The Federal Government has released exposure draft legislation and explanatory material as part of its commitment to promoting and developing Australia's fintech space. These proposed changes relate to the Tax Incentive for Early Stage (angel) Investors as well as the Venture Capital Limited Partnership and Early Stage Venture Capital Limited Partnership regimes.

Partner, Justin Byrne and Solicitor, Mick Blanco outline the proposed changes.

The proposed changes

Currently, early stage venture capital limited partnerships (ESVCLP) and venture capital limited partnerships (VCLP) are unable to access the tax concessions offered on investments into fintech startups. This is because the tax concessions do not extend to startups involved in finance and insurance activities. The law will be amended so that ESVCLPs and VCLPs will be able to access tax concessions for their investments in startup fintech companies that have finance or insurance activities as their predominant activities.

What are the tax incentives?

Generally, limited partnerships are treated as a company for tax purposes. However, the relevant VCLP and ESVCLP regimes allow these limited partnerships to be taxed on a ‘flow-through’ basis. This means that the partners in these limited partnerships are taxed rather than the partnership itself.

For VCLP’s, the key tax benefits include

  • Certain foreign partners are exempt from income tax on capital and revenue gains arising from the disposal of their investments. Relevantly, corresponding losses are also disregarded.
  • Amounts received by certain partners for their successful management of the VCLP’s investments (‘carried interests’) are taxed on capital account. This means that they can access the 50% CGT discount (if they have been a partner for over 12 months).

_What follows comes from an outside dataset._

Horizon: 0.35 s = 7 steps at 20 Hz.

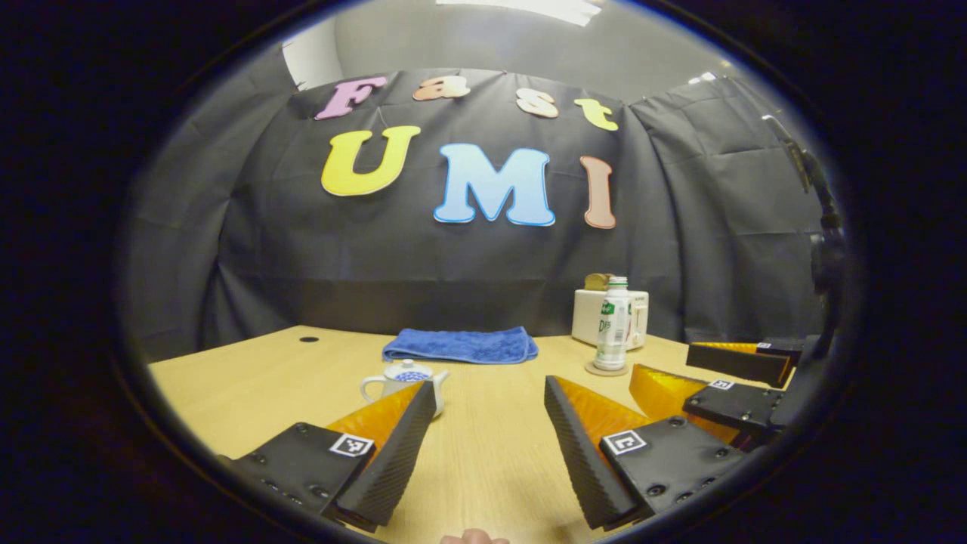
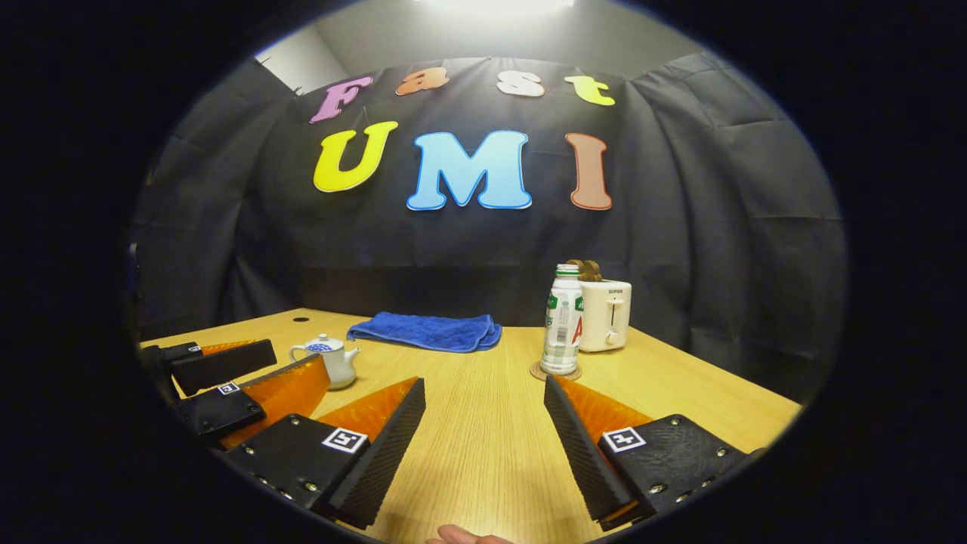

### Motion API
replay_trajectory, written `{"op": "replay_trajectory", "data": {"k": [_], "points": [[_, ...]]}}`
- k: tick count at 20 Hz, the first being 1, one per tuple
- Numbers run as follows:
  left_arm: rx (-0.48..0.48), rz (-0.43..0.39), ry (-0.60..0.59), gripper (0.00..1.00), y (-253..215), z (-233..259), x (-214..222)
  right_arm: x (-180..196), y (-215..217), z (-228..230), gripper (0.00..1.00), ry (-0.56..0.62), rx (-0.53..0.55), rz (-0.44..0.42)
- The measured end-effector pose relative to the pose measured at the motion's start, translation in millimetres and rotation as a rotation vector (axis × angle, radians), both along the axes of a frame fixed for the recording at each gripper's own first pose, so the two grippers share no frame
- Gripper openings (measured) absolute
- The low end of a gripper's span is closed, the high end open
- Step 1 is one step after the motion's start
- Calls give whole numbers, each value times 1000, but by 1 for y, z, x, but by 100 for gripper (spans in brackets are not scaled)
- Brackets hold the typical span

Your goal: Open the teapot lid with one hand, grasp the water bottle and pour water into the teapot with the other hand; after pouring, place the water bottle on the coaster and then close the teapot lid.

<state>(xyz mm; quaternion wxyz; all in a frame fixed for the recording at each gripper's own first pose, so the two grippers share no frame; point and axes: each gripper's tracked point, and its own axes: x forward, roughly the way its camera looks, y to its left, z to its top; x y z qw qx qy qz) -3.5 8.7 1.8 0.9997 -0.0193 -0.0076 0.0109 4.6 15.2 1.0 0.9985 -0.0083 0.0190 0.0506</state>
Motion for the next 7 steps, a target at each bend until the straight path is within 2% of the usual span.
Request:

For ESVCLP’s, the key tax benefits include

  • Both Australian and foreign investors are exempt from income tax on capital and revenue gains arising from the disposal of their investment. Any corresponding losses are disregarded.
  • Income derived from the ESVCLP’s investments (such as dividends) are exempt from income tax.

Takeaway points

  • If passed, ESVCLPs and VCLPs will be able to access tax concessions for investments in fintech startups.
  • For investors, it is important to note that these tax incentives are already available in respect of investments made to other startups.
  • The Government is committed to developing Australia’s fintech space. However, it remains to be seen whether these proposed changes will generate increased investment in the fintech space.